What is a balanced Plant Oil?
As always, it depends on the desired effect.
2 values are important: the proportion of acids making up the Plant Oil and their ratio:
A high Omega-3/Omega-6 ratio will help to balance inflammation. It will be "soothing" and suitable for sensitive skin. Cranberry vegetable oil is particularly rich in this respect, as is Rosehip vegetable oil.
The higher the Omega-6/Omega-9 ratio, the more the oil will promote indirect hydration of the skin by helping to create better intercellular cement, which is particularly effective in limiting dehydration.
Generally speaking: the richer an oil is in polyunsaturated fatty acids (Omega 3 and 6), the more penetrating its texture.
The richer the oil is in monounsaturated fatty acids (Omega-9), the more nourishing and supple it will be, such as avocado (70%), macadamia (75%) or castor oil (85%).
The richer an oil is in saturated fatty acids, the more it provides a protective barrier.
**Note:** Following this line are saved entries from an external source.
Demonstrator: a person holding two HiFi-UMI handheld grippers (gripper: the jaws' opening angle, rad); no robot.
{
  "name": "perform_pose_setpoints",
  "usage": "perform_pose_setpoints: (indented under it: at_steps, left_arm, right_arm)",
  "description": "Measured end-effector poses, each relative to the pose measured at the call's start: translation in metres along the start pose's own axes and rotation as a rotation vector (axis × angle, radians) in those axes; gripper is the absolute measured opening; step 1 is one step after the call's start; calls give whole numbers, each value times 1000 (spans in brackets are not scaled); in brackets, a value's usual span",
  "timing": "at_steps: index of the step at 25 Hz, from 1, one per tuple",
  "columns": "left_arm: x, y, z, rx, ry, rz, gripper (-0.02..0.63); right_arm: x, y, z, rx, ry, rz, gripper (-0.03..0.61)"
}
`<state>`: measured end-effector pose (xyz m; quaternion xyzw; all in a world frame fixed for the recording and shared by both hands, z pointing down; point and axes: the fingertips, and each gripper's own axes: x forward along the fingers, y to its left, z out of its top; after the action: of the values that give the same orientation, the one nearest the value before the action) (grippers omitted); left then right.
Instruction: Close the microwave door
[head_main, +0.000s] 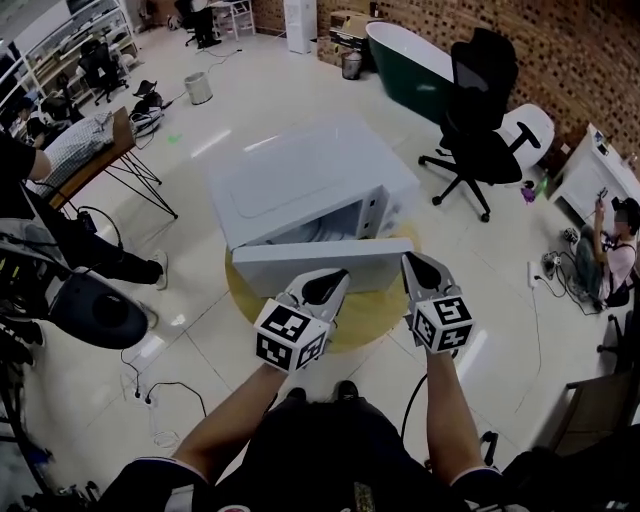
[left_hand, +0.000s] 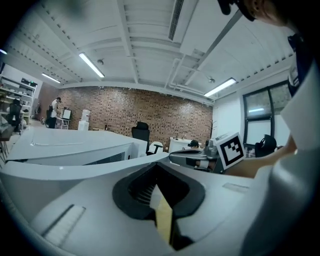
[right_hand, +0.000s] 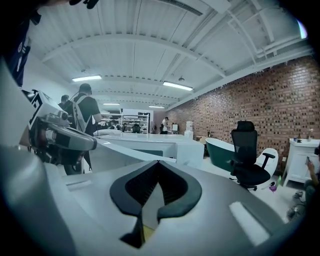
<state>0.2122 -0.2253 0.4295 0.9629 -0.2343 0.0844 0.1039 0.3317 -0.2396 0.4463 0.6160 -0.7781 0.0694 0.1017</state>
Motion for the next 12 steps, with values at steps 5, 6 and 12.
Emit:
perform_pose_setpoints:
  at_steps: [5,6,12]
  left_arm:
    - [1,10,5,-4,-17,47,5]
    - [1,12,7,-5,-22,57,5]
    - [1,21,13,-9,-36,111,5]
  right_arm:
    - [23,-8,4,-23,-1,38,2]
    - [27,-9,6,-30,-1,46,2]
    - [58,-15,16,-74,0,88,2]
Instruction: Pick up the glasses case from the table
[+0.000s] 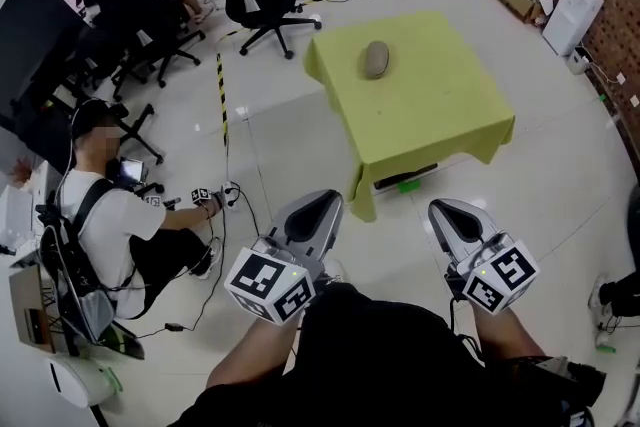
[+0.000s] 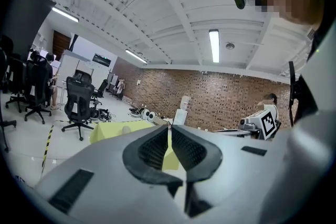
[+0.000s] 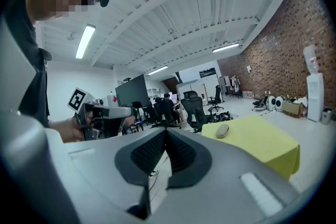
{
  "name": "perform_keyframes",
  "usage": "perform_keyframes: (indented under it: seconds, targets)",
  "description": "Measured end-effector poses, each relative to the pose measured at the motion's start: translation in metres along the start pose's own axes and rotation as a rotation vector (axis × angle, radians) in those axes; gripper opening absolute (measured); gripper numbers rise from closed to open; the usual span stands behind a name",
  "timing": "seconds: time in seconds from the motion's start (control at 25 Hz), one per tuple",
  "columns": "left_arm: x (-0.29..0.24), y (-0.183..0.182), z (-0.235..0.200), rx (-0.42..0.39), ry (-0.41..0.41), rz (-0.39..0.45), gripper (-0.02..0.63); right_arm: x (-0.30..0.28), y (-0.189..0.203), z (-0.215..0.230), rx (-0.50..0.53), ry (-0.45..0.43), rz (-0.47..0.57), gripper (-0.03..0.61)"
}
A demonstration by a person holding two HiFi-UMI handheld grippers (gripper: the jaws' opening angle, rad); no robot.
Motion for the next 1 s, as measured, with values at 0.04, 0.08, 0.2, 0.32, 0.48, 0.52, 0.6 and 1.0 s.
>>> perform_keyframes:
  seconds: [0.04,0.08,0.2,0.32,0.48,0.52,0.6,1.0]
  targets:
    - [-0.003,-0.003,-0.008,-0.001,0.005,0.001,0.026,-0.009,-0.003,0.001,0.002,0.003,-0.001,0.002]
    - [-0.005,-0.006,-0.017,0.0,0.009,0.002,0.026,-0.017,-0.005,0.001,0.003,0.005,-0.001,0.002]
    - [-0.011,-0.012,-0.042,0.007,0.023,0.0,0.026,-0.042,-0.01,0.001,0.003,0.014,-0.006,0.002]
    - [-0.019,-0.017,-0.067,0.012,0.039,-0.003,0.026,-0.065,-0.014,0.005,0.003,0.03,-0.013,0.002]
    - [-0.03,-0.022,-0.102,0.019,0.056,-0.008,0.026,-0.096,-0.017,0.01,0.0,0.056,-0.018,0.002]
    - [-0.033,-0.022,-0.111,0.02,0.06,-0.01,0.026,-0.103,-0.017,0.011,-0.002,0.062,-0.021,0.002]
    - [-0.04,-0.024,-0.127,0.02,0.072,-0.013,0.026,-0.117,-0.016,0.013,-0.008,0.074,-0.025,0.002]
    - [-0.073,-0.03,-0.186,0.035,0.144,-0.049,0.026,-0.176,-0.018,0.027,-0.047,0.139,-0.037,0.002]
Point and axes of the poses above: the fingertips, and each gripper's own axes: x backward along the fingers, z to its right, y out of its underside, the point moved 3 cm from there along x, backward along the fingers, and after that the axes turned 2 degrees about -z, right-handed, at the moved point
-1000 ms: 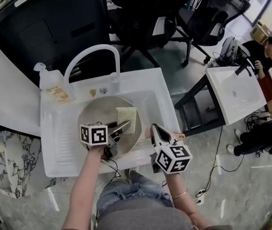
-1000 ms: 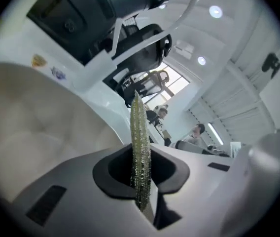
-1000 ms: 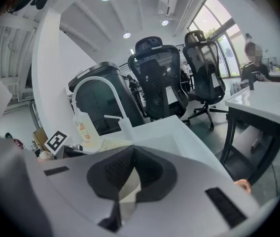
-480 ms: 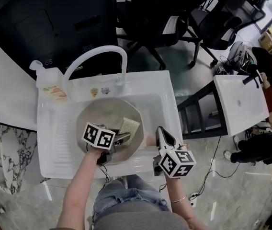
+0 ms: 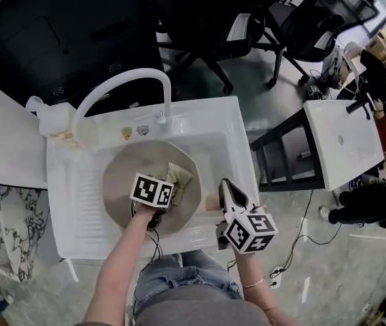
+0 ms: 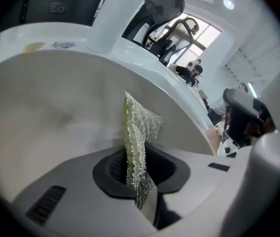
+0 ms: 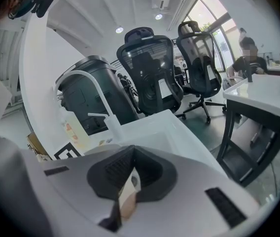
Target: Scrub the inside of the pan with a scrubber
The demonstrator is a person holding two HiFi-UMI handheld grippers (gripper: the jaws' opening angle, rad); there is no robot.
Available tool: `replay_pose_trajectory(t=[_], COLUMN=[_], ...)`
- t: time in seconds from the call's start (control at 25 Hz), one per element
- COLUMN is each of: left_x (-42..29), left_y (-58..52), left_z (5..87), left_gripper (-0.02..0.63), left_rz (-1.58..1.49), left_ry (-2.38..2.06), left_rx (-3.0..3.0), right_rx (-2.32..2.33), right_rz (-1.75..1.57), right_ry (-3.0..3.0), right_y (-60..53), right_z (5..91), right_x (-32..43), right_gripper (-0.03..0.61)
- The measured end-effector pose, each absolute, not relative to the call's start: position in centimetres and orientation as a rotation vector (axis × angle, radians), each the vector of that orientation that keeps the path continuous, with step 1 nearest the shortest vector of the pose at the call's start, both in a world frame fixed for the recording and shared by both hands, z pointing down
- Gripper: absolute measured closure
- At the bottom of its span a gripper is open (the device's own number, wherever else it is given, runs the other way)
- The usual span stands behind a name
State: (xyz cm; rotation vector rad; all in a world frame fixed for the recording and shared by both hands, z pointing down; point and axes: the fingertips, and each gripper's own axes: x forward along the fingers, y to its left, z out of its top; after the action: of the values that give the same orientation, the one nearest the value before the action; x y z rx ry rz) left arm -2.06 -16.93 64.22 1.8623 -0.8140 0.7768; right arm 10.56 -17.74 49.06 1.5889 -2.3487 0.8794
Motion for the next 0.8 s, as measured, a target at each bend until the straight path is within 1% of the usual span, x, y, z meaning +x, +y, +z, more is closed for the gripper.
replay_pose_trajectory(t=[0.2,0.8], left_x=[-2.6,-7.2], left_y=[-18.0,-20.9], left_z=[64.8,65.2], left_gripper=[0.554,0.554], left_rz=[0.906,0.97], left_ry=[-0.898,-1.106], left_rx=[1.892,1.883], right_rx=[1.582,1.549], right_rz=[0.881,0.888], right_ry=[-2.348,-2.349], right_y=[-18.4,-18.5], right_z=[49.2,49.4], right_x=[10.6,9.3], right_gripper=[0.568,0.568])
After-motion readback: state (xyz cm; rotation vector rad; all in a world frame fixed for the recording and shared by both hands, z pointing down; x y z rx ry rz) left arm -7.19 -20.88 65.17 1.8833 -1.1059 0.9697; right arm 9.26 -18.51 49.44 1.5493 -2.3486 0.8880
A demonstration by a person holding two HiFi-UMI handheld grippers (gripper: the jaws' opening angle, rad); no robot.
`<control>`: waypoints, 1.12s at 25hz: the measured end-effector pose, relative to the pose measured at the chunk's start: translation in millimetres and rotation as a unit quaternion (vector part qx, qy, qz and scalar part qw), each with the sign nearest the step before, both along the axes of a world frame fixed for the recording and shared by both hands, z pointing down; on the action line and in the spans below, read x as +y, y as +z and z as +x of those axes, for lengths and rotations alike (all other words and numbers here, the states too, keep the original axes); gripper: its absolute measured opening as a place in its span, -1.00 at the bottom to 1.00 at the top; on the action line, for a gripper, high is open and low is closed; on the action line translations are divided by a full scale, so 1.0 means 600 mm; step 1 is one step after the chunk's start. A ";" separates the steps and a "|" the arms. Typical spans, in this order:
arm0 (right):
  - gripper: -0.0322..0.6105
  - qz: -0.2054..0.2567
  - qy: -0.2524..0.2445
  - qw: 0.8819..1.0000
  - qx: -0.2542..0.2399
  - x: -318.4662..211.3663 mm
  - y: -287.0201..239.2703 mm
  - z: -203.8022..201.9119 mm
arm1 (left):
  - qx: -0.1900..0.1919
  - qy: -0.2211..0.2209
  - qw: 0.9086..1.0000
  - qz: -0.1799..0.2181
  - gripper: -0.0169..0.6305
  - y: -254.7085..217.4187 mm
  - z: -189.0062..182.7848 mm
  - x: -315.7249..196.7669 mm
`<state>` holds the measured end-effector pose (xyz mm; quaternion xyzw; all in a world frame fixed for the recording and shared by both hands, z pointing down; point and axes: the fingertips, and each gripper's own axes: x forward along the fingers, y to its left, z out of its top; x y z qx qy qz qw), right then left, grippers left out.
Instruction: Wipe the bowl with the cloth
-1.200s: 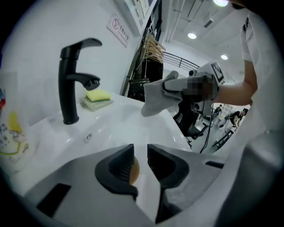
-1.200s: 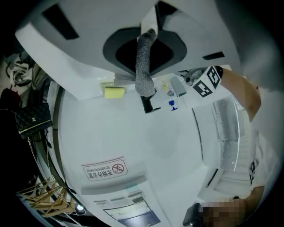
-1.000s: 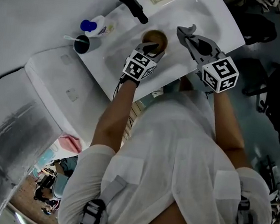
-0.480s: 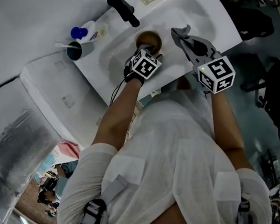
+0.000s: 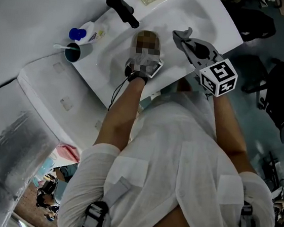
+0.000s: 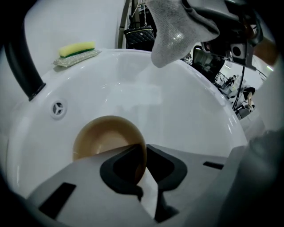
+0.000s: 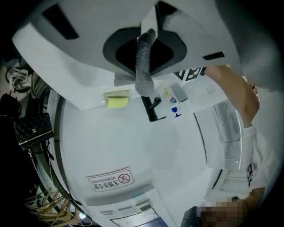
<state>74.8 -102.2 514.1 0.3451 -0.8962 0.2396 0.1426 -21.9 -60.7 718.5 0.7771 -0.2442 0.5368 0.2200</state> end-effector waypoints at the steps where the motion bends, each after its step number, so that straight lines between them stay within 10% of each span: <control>1: -0.78 0.001 0.002 1.000 -0.001 -0.001 -0.001 0.002 | 0.007 -0.006 1.000 0.003 -0.81 -0.008 0.000 -0.003; 16: -0.78 0.023 -0.042 0.998 0.035 0.018 -0.011 -0.044 | 0.236 -0.077 0.967 0.047 -0.89 -0.241 0.067 -0.045; 28: -0.78 0.047 -0.047 0.998 0.001 0.017 -0.067 -0.065 | 0.352 0.029 0.935 0.032 -0.89 -0.360 0.087 -0.003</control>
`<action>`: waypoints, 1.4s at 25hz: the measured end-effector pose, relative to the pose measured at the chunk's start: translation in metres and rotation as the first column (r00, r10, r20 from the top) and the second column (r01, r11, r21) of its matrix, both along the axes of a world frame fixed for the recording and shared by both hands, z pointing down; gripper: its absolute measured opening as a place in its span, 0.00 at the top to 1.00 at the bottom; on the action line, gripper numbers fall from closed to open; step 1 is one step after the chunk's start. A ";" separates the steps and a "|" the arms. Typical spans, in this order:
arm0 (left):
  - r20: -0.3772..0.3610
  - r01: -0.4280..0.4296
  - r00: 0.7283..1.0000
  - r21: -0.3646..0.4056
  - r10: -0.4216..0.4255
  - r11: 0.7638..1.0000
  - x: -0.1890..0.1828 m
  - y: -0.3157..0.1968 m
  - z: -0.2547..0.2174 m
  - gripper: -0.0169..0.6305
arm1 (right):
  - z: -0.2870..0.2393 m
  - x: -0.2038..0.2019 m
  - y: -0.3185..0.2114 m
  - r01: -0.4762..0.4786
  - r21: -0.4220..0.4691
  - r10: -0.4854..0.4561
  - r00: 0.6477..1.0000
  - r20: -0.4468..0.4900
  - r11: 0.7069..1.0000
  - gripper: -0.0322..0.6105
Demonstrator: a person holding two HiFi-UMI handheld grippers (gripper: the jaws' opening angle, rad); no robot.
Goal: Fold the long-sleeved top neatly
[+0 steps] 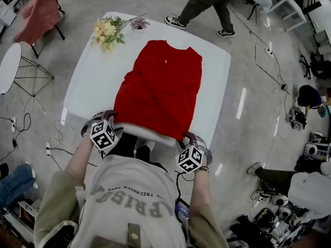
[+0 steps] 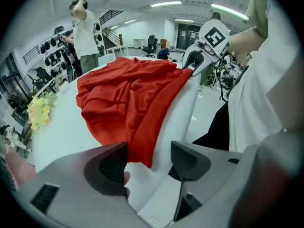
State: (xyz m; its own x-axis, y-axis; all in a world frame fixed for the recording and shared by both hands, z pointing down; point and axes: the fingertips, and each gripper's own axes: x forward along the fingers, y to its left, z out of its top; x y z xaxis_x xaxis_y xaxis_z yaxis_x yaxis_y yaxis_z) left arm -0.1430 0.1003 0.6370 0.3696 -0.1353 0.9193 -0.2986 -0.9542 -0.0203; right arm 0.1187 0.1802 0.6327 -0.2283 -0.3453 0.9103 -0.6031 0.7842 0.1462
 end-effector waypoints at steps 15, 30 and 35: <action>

Like coconut or shea oil, for example.
How do I choose my Plant Oil?
In other words, for cracked skin, choose an oil rich in saturated fatty acids and unsaponifiable matter. This will promote healing and create a barrier effect, like a protective shield against external aggression. As a preventive measure, these oils can also be useful in the fight against the cold or other aggressions on sensitive areas.
For example: Shea Butter or Coconut Oil.
For dry skin with a crocodile-skin effect or brittle hair, opt instead for a vegetable oil rich in Omega 9. Avocado Plant Oil, for example, is particularly nourishing. It will help re-establish bonds and make the skin smoother and more balanced.
To support the skin's natural hydration, we prefer oils that are particularly balanced in polyunsaturated fatty acids (Omega 3 and 6), preferably with a higher ratio of Omega 3, which provide the skin with the elements it needs to reinforce its natural barrier from the inside. As a general rule, opt for Cranberry, Argan, Nigella and Rosehip Plant Oils.
And in the long term?
As we've seen, plant oils used externally are a simple, natural solution to some of the minor skin problems of everyday life. However, applying them to the skin is not enough, as it only treats the symptom without treating the cause. In other words, if you have dry skin, applying an oil is not enough. It's the sign of a lipid imbalance and a lack of hydration in your body, and it's important to take simple measures to counteract it:
Drink plenty of water
Be careful about alcohol consumption, which dehydrates the body
Eat good lipids by mouth, especially those rich in Omega 3. For example, black cumin oil and evening primrose and borage oils are particularly good for meeting the specific needs of mature skin.
Pure or blended?
Vegetable oils are an excellent dilution base for essential oils. They can also be used pure on the skin, with different effects depending on their composition. However, for a smoother texture and faster penetration, create a small emulsion in your hands by mixing your vegetable oil with a small amount of Aloe Vera gel. If you wish to prepare your emulsion in advance, remember to add a natural preservative. Vegetable oils generally keep for 6 months after opening.